WORK INSTRUCTION
The answer must be an exact reproduction of the lines from the start of the records below through the line containing "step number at", and nothing more.

RECORDS FOR THIS EXERCISE

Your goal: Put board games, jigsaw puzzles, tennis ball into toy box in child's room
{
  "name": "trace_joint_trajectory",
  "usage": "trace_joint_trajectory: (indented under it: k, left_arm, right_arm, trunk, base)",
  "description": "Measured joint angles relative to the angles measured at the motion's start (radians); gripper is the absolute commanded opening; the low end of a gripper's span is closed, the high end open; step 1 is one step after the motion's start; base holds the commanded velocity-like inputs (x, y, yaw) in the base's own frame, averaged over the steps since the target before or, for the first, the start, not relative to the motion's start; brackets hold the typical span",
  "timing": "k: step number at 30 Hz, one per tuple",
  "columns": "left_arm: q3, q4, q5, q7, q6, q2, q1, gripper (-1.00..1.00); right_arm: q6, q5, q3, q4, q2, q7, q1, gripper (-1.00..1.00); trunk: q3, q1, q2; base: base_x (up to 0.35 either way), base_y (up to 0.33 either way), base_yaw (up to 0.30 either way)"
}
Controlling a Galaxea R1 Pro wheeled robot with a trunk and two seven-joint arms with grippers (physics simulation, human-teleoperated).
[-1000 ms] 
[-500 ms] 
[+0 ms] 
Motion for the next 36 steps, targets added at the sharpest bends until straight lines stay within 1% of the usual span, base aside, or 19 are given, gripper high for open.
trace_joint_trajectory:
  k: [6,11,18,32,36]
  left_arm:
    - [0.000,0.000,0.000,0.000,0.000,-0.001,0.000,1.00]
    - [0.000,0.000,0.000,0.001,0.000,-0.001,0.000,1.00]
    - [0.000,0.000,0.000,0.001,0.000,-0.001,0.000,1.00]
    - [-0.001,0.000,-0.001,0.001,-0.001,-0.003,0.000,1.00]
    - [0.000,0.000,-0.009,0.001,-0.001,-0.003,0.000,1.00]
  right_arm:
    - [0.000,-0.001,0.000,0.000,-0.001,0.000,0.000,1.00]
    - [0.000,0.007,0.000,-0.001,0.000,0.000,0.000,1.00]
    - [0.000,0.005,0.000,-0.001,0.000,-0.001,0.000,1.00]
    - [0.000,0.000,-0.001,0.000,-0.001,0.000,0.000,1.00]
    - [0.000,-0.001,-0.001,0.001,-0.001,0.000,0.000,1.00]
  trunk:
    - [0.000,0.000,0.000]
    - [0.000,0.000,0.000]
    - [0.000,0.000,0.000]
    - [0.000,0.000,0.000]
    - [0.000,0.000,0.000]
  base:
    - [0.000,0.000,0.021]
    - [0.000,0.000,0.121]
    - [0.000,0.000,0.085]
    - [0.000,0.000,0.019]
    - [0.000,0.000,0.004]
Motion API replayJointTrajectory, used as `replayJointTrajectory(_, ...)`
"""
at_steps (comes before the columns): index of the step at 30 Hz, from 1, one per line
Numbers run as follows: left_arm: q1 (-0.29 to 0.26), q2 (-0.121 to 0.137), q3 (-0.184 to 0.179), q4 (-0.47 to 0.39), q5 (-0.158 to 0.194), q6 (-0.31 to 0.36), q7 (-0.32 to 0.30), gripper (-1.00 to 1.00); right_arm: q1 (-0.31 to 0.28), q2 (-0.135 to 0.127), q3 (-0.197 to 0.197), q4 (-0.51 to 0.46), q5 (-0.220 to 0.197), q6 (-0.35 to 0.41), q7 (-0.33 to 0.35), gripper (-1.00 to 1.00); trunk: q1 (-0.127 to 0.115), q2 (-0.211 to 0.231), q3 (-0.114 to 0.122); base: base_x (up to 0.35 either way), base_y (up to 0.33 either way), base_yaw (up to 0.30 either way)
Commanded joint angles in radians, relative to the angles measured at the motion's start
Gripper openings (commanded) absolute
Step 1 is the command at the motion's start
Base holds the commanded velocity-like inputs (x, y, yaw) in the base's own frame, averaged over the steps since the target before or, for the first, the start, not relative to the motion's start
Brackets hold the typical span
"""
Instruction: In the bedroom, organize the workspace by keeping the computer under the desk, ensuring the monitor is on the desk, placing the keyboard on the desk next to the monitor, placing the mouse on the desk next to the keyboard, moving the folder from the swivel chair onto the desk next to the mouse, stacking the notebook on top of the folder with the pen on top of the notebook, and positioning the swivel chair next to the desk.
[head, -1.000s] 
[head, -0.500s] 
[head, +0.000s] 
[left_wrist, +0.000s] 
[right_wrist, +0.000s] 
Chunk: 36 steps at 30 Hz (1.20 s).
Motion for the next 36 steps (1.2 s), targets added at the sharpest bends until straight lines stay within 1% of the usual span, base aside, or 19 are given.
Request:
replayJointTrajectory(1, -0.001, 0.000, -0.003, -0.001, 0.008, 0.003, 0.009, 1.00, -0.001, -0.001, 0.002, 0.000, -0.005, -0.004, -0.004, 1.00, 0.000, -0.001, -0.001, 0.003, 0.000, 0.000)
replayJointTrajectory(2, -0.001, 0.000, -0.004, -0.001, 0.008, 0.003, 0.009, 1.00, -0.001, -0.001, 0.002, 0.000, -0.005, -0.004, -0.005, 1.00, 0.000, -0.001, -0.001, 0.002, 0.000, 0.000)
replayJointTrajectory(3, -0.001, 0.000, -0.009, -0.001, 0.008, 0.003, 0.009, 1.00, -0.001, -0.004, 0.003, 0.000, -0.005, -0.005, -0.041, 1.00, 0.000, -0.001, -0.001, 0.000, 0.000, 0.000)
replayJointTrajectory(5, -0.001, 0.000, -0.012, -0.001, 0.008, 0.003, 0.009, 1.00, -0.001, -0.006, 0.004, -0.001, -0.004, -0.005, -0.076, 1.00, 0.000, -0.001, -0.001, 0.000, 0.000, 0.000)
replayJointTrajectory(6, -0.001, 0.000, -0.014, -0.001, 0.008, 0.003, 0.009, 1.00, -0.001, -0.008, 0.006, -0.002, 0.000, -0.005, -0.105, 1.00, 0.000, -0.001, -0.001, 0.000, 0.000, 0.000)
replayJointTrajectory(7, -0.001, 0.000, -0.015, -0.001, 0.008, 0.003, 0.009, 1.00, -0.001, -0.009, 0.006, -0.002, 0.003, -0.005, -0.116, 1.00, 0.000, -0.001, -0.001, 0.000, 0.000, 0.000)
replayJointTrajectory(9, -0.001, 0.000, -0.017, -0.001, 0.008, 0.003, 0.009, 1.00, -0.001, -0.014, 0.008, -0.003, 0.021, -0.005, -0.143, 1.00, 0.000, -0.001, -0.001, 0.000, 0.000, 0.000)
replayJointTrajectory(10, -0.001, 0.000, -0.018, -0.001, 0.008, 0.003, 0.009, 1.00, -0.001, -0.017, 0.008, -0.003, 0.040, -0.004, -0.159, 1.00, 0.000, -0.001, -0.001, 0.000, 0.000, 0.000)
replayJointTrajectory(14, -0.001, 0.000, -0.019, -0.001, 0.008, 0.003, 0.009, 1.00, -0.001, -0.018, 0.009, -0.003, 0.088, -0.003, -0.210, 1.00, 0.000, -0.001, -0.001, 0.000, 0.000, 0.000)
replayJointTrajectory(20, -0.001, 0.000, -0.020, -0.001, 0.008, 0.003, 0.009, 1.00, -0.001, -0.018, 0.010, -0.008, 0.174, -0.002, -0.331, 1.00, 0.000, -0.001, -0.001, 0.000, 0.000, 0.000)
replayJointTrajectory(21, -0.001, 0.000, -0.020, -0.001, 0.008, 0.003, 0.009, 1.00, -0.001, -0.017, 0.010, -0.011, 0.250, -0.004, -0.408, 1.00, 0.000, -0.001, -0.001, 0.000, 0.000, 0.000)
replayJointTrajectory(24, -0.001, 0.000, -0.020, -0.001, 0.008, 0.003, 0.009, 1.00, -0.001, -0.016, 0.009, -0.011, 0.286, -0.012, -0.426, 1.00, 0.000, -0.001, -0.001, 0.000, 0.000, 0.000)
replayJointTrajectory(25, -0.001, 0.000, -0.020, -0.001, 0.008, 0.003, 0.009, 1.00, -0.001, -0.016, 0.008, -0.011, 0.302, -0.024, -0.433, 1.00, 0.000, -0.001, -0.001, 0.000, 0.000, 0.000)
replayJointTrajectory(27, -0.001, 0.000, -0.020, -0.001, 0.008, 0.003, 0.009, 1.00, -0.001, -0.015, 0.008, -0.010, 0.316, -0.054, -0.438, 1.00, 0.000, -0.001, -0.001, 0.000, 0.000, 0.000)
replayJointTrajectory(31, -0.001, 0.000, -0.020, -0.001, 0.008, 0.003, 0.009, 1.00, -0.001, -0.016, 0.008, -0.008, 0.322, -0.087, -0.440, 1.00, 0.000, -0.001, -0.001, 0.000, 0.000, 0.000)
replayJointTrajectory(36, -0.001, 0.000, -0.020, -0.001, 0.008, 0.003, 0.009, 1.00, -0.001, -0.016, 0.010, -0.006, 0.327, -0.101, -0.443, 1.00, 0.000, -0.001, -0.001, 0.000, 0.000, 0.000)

REPLY
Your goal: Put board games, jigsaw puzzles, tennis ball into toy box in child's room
{
  "name": "trace_joint_trajectory",
  "usage": "trace_joint_trajectory: (indented under it: k, left_arm, right_arm, trunk, base)",
  "description": "Measured joint angles relative to the angles measured at the motion's start (radians); gripper is the absolute commanded opening; the low end of a gripper's span is closed, the high end open; step 1 is one step after the motion's start; base holds the commanded velocity-like inputs (x, y, yaw) in the base's own frame, averaged over the steps since the target before or, for the first, the start, not relative to the motion's start; brackets hold the typical span",
  "timing": "k: step number at 30 Hz, one per tuple",

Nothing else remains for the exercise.